Instructions for the task>
Your answer should consist only of the lines below from the one with "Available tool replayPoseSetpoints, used" through the one with "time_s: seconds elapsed", copied exactly.
-- Data records follows --
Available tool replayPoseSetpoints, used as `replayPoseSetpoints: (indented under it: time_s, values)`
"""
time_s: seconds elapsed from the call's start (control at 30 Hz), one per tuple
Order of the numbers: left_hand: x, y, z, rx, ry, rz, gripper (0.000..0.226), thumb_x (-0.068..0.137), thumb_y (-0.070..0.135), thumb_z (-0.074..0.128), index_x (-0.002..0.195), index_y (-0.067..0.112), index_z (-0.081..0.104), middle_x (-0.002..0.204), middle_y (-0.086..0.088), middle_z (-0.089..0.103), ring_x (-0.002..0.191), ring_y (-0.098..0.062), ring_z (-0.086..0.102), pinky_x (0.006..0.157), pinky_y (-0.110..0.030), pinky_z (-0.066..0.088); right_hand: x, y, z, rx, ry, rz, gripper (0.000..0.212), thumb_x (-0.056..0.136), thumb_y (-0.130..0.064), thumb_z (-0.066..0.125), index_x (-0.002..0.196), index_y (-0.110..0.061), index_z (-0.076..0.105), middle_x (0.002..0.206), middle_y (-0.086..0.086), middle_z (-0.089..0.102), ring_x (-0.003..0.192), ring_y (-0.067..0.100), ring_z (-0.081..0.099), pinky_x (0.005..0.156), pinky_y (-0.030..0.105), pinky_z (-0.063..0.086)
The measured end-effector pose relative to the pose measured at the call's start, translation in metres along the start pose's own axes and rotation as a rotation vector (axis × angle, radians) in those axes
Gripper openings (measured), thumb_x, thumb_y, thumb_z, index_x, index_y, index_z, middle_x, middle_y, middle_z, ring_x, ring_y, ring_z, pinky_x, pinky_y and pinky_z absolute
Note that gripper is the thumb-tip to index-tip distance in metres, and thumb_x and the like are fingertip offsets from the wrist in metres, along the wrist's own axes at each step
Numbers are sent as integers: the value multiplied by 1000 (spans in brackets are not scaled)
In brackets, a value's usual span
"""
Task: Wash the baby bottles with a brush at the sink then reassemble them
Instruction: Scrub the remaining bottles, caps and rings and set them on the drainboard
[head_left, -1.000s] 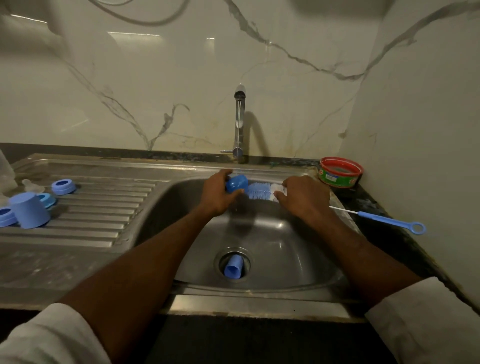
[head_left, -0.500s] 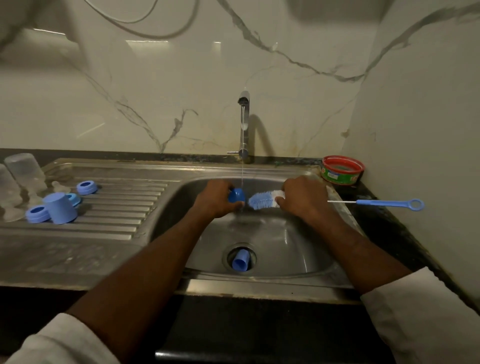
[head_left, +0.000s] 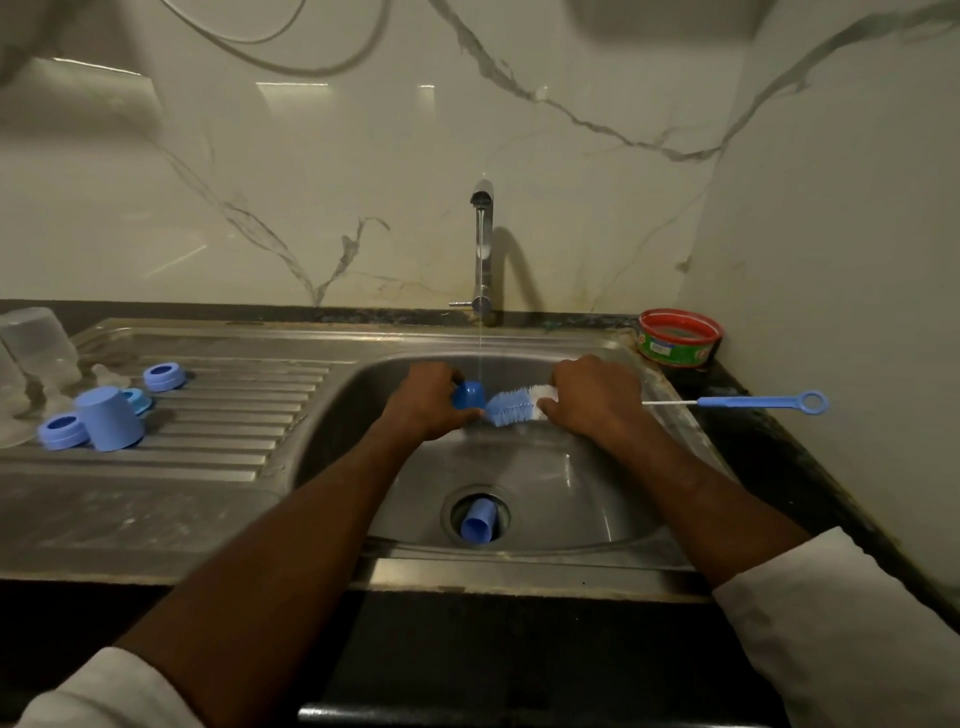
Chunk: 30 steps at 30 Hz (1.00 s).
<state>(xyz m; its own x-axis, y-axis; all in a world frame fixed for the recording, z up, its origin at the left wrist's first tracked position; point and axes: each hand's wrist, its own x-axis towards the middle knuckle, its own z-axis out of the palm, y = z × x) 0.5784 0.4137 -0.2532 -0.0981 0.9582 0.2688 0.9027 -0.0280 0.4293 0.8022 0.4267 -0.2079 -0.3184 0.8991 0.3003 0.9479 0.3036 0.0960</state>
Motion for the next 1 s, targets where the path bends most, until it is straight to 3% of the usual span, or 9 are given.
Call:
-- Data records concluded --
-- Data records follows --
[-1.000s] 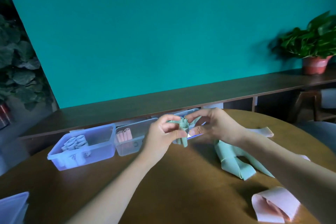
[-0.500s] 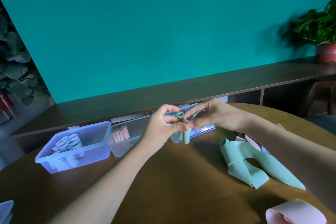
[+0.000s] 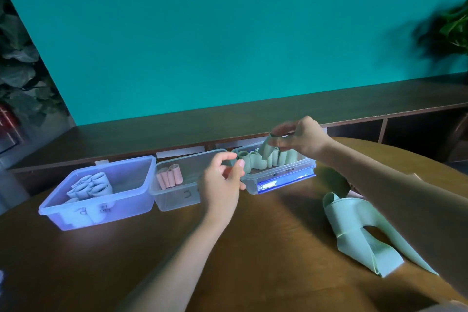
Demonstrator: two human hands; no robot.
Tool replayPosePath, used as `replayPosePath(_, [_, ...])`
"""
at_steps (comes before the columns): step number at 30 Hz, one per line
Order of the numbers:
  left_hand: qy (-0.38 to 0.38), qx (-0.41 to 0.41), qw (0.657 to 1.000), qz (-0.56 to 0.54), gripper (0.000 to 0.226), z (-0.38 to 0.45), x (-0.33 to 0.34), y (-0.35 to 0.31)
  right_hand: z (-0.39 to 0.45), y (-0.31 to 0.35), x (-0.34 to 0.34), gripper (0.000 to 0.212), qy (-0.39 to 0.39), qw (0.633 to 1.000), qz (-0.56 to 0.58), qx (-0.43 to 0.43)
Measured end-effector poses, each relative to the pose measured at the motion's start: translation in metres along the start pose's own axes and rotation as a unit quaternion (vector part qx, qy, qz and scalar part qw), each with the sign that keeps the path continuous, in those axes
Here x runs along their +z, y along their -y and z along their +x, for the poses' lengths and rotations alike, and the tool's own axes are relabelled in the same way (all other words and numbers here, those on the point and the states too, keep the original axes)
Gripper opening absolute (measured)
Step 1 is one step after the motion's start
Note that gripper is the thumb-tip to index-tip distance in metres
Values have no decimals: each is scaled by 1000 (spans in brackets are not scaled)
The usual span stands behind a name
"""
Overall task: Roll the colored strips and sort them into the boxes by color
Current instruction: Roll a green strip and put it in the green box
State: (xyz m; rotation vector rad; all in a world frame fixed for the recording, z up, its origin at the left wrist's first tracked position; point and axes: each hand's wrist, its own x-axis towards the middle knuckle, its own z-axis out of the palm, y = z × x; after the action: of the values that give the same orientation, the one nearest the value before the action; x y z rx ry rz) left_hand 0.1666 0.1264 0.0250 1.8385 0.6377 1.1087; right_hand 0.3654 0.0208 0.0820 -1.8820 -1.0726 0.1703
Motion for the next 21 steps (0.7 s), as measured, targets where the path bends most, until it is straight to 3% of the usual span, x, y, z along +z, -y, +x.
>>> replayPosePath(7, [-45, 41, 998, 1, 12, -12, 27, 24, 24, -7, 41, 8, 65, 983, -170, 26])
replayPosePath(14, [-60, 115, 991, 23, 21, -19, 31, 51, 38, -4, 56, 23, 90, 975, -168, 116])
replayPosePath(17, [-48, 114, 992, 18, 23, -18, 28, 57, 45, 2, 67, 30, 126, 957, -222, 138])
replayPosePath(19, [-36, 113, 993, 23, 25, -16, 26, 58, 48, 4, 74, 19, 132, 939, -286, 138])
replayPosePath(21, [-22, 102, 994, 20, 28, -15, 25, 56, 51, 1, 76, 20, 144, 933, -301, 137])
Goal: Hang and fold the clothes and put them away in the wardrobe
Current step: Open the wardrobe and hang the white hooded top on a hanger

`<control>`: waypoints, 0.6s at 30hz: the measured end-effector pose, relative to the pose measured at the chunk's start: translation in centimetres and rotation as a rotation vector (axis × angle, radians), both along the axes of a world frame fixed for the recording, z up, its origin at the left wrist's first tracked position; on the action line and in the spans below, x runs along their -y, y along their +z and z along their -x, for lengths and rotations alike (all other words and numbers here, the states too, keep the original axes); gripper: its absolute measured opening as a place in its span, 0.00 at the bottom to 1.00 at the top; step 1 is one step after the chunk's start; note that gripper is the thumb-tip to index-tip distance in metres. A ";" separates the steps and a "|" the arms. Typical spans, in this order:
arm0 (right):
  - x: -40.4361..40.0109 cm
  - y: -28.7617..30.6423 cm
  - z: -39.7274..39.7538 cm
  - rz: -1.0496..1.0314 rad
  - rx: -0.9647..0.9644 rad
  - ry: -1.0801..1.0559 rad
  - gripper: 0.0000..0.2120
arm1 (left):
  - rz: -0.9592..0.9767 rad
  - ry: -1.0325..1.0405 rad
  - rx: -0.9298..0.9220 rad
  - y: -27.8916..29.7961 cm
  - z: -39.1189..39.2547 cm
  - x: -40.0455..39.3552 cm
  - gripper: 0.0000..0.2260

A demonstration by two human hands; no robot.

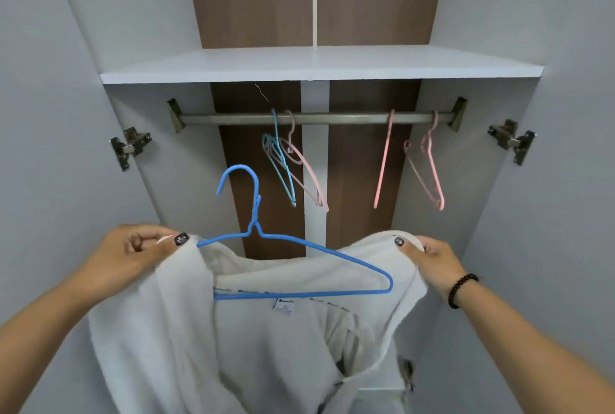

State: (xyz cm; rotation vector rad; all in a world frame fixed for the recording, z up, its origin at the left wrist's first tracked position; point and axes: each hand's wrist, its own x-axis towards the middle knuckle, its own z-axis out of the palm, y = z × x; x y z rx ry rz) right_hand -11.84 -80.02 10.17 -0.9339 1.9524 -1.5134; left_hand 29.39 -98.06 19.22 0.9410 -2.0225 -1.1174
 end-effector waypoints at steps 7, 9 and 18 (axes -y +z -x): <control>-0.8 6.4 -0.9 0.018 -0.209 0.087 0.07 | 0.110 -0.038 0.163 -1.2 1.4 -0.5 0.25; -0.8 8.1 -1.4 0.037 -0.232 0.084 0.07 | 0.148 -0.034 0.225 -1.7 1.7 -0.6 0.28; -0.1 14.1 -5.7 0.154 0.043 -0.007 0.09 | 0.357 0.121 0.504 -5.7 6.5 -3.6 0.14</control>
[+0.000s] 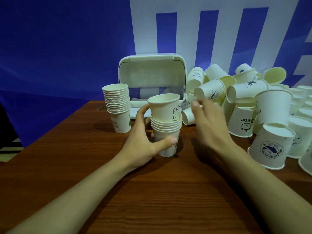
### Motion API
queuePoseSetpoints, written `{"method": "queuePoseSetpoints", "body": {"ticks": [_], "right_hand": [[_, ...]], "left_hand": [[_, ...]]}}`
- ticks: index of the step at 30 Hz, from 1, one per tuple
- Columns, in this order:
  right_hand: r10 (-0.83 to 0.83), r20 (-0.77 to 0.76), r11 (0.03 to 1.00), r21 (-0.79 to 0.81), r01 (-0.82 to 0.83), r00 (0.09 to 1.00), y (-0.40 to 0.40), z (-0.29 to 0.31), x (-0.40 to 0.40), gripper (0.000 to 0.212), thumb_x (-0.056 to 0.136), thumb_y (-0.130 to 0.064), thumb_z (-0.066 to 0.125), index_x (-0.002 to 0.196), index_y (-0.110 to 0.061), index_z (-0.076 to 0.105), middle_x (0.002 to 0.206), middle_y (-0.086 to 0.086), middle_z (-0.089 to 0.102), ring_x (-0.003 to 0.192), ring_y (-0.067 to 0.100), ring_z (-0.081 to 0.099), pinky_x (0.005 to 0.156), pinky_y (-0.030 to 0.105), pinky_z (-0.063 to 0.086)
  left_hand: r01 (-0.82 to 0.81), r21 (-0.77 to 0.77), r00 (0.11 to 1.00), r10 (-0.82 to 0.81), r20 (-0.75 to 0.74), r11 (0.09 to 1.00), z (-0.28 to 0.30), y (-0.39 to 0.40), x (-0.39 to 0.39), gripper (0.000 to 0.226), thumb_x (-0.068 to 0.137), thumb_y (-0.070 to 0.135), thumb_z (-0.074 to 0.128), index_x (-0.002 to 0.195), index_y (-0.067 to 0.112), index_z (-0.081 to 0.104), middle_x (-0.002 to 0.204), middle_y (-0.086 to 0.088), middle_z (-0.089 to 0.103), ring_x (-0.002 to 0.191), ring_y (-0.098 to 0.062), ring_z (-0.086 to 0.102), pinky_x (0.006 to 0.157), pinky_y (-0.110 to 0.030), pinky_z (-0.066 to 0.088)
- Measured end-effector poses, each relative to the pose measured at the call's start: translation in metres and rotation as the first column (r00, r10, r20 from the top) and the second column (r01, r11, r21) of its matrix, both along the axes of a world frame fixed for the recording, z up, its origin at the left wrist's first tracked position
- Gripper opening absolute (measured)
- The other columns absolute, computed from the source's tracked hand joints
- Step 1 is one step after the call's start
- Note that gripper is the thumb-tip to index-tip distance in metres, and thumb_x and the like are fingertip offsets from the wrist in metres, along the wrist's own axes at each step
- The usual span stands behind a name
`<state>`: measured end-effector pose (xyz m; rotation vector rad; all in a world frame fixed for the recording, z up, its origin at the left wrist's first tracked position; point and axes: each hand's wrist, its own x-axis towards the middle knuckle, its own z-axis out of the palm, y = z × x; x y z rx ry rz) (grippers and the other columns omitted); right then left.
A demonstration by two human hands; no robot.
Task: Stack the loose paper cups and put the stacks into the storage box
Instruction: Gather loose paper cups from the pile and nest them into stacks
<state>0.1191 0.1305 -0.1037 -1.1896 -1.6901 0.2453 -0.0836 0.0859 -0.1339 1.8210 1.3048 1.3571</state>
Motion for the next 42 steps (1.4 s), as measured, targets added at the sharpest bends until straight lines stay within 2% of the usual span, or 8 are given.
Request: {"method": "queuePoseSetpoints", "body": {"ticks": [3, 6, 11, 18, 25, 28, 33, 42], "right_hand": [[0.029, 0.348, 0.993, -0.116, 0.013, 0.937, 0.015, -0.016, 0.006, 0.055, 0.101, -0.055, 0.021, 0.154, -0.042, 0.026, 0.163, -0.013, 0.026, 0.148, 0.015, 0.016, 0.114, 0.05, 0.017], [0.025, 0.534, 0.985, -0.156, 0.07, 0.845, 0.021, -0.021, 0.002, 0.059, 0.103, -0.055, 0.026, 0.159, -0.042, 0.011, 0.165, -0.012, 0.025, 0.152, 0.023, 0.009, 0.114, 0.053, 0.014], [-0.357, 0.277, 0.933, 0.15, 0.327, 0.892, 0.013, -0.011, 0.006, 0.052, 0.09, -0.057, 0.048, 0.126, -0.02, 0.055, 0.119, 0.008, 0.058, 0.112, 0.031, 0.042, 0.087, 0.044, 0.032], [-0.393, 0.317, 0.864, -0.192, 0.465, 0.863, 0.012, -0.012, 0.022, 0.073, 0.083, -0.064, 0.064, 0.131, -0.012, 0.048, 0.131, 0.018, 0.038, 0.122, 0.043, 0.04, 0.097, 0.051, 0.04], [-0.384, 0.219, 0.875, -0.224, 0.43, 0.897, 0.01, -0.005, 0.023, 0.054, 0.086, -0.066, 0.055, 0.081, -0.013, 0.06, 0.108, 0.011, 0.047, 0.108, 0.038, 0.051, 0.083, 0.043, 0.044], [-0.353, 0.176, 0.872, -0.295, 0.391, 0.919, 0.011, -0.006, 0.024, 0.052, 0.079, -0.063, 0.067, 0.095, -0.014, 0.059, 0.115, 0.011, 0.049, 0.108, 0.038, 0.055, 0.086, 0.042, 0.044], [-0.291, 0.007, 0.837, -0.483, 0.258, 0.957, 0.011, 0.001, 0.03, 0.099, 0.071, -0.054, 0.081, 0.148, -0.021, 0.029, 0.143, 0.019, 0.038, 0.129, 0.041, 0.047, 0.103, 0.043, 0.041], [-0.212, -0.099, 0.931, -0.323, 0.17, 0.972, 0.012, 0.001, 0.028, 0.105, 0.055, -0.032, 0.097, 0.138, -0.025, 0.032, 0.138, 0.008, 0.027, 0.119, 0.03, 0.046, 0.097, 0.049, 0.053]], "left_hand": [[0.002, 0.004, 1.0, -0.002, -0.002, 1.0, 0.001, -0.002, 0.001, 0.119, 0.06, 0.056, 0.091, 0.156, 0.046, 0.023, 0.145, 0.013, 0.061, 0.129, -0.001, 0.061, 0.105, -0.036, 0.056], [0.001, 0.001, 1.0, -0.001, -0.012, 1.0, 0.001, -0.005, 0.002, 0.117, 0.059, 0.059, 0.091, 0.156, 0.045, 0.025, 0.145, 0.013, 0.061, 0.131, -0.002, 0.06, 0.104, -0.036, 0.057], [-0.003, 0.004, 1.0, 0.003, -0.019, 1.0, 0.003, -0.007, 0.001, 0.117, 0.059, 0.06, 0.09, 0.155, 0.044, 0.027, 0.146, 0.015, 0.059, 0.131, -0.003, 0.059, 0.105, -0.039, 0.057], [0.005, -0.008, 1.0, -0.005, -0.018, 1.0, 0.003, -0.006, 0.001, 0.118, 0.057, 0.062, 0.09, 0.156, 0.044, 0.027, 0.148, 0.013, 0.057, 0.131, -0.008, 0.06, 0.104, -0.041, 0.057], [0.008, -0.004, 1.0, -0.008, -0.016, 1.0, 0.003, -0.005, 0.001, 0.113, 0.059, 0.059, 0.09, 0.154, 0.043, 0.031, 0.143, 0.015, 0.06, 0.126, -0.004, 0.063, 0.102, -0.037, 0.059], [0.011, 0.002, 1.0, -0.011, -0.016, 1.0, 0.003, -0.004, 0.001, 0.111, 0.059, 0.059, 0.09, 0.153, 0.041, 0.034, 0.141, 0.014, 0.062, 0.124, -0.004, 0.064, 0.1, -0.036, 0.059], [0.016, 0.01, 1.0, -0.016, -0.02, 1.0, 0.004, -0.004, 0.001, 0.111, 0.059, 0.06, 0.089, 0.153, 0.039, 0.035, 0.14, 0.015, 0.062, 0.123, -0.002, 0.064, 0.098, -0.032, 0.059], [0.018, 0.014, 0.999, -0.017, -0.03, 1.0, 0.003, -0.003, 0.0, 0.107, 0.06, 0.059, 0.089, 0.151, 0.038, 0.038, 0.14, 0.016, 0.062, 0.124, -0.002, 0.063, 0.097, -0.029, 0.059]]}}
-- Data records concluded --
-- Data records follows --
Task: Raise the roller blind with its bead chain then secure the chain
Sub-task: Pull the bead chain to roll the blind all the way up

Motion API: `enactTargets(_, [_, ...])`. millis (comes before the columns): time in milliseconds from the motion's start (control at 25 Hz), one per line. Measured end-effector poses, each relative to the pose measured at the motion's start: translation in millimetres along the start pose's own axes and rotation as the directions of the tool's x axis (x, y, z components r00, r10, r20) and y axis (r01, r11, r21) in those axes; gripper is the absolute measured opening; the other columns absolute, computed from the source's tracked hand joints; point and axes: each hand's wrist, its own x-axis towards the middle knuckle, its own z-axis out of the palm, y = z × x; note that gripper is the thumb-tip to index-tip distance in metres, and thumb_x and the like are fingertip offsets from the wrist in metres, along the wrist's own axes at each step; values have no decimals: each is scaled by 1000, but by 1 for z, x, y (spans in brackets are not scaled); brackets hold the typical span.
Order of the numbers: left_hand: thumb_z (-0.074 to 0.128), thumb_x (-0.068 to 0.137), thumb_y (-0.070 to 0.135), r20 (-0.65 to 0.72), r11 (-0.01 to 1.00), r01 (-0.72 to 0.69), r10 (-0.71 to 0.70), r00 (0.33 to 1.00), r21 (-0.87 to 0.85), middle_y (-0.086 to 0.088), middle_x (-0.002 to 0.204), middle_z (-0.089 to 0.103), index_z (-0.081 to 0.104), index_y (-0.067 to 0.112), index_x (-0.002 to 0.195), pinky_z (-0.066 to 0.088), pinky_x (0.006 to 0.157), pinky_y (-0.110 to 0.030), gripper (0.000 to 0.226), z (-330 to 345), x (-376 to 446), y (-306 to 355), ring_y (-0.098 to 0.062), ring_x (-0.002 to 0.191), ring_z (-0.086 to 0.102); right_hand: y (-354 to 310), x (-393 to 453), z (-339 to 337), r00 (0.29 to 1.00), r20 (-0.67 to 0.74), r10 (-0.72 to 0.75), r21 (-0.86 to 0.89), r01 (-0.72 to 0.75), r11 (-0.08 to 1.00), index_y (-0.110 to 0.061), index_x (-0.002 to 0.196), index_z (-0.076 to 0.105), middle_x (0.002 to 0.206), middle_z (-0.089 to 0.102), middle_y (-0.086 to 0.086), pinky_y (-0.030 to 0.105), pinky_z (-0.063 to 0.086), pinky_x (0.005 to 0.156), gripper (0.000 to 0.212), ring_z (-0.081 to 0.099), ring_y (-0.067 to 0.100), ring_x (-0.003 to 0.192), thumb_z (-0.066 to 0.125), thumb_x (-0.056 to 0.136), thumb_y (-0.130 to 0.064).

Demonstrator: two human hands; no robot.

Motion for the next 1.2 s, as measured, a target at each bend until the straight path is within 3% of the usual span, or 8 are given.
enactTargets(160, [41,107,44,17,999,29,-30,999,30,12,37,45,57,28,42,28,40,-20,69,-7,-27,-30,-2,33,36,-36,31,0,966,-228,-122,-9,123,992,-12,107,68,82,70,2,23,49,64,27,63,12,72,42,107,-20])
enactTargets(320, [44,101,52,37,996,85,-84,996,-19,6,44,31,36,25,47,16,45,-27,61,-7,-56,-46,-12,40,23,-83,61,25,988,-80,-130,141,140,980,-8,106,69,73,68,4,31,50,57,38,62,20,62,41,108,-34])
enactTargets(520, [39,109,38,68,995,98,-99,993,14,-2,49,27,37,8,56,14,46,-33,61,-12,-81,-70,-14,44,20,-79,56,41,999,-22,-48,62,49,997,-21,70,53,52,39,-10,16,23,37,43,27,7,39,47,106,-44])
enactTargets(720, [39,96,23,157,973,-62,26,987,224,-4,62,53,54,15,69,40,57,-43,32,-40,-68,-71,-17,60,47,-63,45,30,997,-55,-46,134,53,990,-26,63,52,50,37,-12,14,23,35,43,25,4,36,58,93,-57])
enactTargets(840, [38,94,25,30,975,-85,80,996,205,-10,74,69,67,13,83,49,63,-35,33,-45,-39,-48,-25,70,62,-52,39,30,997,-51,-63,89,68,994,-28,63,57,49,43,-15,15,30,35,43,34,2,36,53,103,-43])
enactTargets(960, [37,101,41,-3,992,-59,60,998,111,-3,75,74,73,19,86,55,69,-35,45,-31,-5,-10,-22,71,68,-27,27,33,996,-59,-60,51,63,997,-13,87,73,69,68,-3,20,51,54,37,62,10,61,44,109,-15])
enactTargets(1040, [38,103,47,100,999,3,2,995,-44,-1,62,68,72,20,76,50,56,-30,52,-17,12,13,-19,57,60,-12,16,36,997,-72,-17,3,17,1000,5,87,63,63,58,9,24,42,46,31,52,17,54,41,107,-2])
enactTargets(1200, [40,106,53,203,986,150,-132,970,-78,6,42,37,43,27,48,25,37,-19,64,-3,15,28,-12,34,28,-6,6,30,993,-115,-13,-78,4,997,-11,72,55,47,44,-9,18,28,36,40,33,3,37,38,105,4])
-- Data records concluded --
Written response>
Available tool replayPoseSetpoints, used as `replayPoseSetpoints: (indented under it: time_s, values)`
"""
time_s: seconds elapsed from the call's start (control at 30 Hz), one per tuple

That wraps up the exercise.